#### Records for the exercise ####

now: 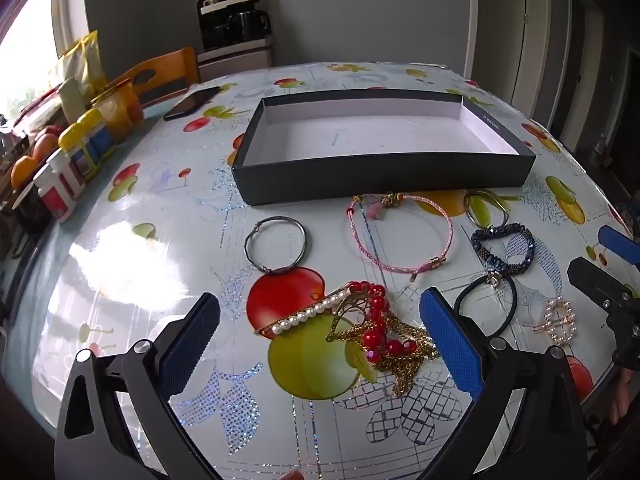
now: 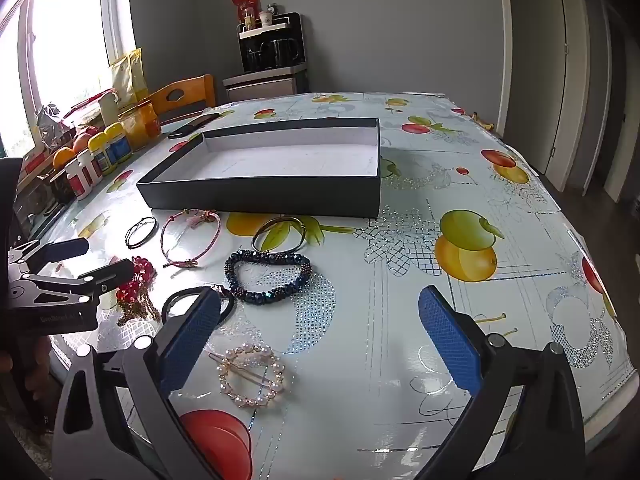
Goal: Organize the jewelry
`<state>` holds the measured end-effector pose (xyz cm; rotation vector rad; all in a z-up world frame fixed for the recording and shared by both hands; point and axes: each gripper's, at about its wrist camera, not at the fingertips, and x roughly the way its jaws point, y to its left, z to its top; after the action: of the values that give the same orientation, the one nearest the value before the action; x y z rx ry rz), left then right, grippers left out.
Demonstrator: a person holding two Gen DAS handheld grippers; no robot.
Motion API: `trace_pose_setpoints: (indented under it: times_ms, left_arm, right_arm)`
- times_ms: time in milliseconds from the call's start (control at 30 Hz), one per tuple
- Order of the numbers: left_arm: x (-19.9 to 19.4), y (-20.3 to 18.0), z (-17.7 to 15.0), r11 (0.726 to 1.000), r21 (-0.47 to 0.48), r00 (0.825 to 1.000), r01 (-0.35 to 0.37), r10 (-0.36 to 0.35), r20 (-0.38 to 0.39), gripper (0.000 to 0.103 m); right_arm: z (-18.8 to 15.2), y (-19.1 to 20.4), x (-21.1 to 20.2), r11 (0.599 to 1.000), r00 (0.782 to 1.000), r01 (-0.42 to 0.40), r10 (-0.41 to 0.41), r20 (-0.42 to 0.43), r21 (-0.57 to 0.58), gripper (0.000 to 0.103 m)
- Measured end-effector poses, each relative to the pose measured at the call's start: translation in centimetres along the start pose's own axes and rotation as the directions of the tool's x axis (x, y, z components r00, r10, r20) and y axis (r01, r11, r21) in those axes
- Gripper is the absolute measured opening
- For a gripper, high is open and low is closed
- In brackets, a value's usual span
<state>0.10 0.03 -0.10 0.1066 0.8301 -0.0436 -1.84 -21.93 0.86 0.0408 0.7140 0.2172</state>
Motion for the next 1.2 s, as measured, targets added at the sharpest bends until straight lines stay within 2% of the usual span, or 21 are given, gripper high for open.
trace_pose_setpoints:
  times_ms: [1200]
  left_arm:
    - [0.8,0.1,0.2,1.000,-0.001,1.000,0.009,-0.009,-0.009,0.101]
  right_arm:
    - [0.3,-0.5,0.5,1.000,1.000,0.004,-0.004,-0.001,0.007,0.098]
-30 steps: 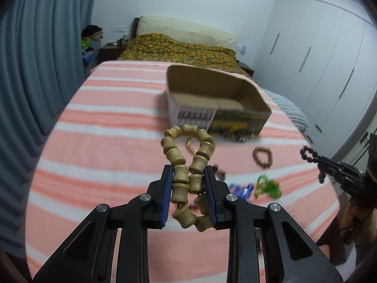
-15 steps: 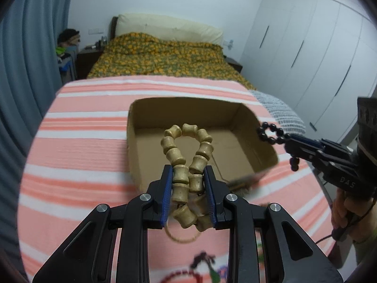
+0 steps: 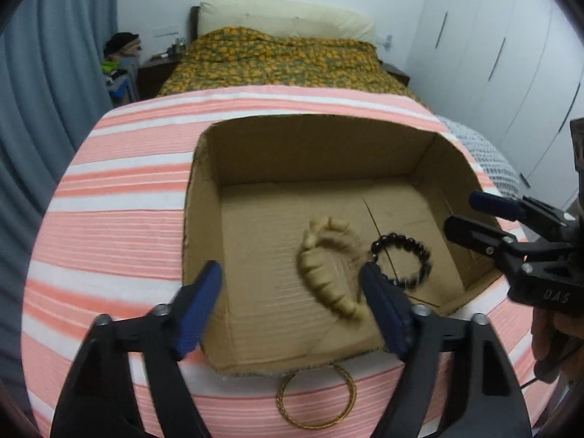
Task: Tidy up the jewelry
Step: 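Carry both bracelets to the cardboard box and open both tools inside, then withdraw both tools from the box back over the remaining jewelry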
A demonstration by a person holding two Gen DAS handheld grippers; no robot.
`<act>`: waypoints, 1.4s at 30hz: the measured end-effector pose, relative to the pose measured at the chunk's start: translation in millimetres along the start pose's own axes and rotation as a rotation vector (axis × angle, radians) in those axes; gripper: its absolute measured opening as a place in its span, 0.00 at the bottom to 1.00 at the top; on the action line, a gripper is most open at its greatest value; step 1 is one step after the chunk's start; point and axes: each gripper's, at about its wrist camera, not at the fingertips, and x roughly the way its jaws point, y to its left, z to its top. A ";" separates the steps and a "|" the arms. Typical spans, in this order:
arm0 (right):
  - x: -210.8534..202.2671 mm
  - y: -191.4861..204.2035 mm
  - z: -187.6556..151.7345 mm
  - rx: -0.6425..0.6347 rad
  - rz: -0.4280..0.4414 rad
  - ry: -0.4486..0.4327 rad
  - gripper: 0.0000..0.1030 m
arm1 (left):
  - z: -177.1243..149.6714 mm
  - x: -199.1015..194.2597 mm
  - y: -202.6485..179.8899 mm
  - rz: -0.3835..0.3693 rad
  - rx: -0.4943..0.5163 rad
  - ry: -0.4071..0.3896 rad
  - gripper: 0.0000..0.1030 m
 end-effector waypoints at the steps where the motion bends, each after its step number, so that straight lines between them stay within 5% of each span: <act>1: -1.4 -4.1 0.3 0.004 -0.004 -0.005 0.71 | -4.8 -5.4 0.2 -0.004 0.004 -0.005 0.81; 10: -65.8 -0.7 -52.0 -0.001 -0.025 -0.042 0.71 | -65.2 -76.0 10.0 0.024 0.025 -0.067 0.93; 22: -163.6 26.4 -212.8 -0.036 -0.166 -0.009 0.72 | -201.1 -151.7 24.5 0.090 0.069 -0.064 0.95; 32: -166.1 41.8 -301.7 0.054 -0.235 -0.007 0.72 | -272.3 -132.0 17.0 0.096 0.023 0.000 0.95; 42: -149.9 41.4 -314.9 0.057 -0.251 -0.015 0.72 | -282.0 -115.5 15.8 0.151 0.029 0.027 0.97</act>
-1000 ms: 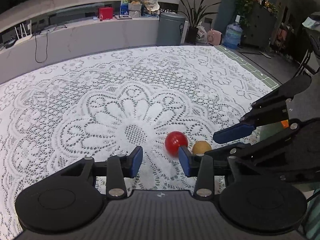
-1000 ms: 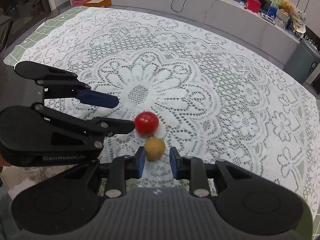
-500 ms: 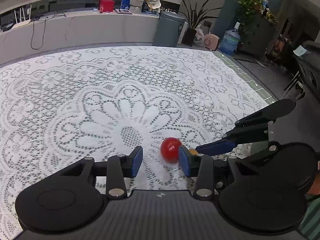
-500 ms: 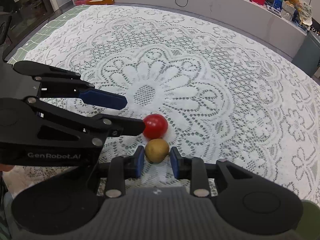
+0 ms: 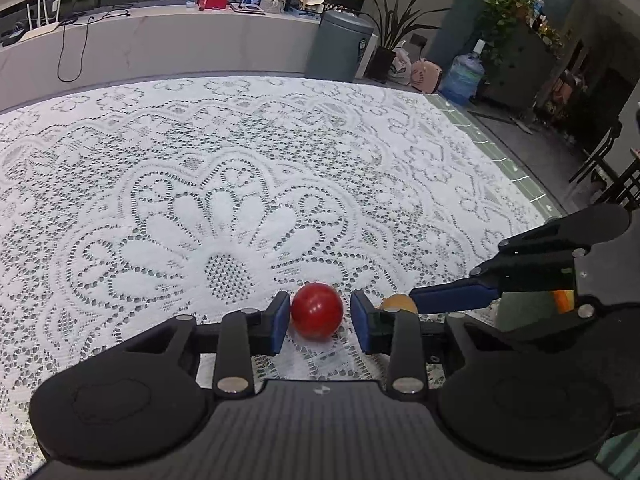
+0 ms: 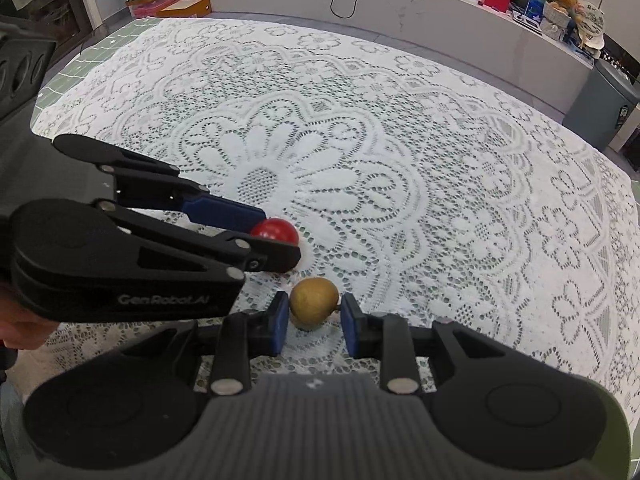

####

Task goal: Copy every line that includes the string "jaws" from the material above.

Written solution:
`<state>` holds the measured end-effector pose (xyz cm; rotation vector rad; all in a z-up world frame fixed for the recording and shared by both hands; point and axes: each gripper's, at about its wrist camera, not at the fingertips, and x roughly the way its jaws point, y to its left, z to its top; after the action: of the values that give the same orientation, the one nearest the value before the action; x y z rx ry rz), left then right, grippers left out.
`<act>`: waypoints, 1.4s at 30hz: the measured end-effector pose, relative to the pose measured at the chunk's start: translation in millimetres along the start pose's own axes and rotation as a rotation vector (axis × angle, radians) in those axes; gripper: its absolute measured opening as a place in its span, 0.00 at the bottom to 1.00 at the top; on the action line, a gripper is most open at its greatest value; step 1 is one step after the chunk's start; point and axes: each gripper's, at about its wrist camera, not at the fingertips, and x roughly the way its jaws point, y to its left, z to its top. A ";" separates the steps and a "|" the arms. Typical spans, in this order:

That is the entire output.